=== RECORDED INFORMATION ===

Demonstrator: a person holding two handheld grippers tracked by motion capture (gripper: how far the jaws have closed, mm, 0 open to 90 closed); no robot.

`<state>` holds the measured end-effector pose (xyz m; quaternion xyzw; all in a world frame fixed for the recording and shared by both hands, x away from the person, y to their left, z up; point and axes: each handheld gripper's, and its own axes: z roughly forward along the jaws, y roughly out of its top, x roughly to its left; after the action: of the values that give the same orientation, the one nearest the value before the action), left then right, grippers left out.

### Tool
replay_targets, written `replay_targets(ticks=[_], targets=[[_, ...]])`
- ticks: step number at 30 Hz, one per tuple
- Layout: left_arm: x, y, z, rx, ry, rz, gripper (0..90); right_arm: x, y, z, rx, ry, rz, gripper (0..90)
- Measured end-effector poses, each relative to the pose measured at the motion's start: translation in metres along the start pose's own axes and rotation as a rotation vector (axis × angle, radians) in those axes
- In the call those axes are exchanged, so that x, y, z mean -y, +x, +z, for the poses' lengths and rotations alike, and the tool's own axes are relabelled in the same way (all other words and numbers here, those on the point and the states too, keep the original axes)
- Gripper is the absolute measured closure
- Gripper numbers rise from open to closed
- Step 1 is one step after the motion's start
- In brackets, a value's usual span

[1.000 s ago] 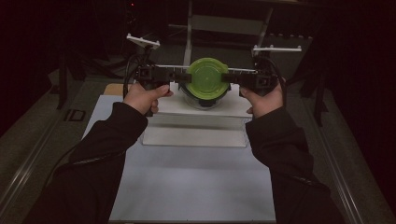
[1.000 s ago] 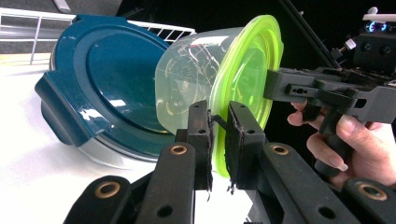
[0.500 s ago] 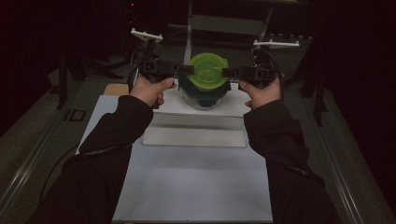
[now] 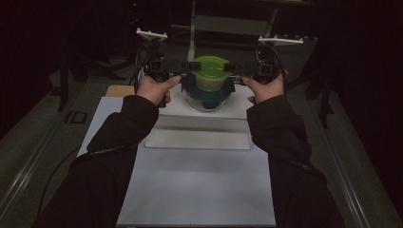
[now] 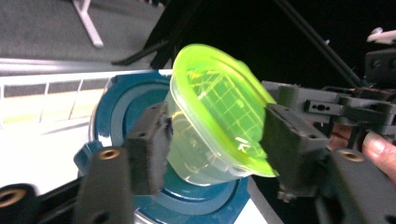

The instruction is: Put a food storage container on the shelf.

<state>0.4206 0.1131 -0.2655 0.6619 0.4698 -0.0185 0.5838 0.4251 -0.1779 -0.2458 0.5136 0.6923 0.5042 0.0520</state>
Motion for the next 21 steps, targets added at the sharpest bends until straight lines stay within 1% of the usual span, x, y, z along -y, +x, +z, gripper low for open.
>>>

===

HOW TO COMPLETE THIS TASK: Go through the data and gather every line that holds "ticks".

SOLUTION FOR THIS TASK:
replay_targets, written `replay_targets(ticks=[_], targets=[[_, ...]])`
- ticks: step number at 30 Hz, one per tuple

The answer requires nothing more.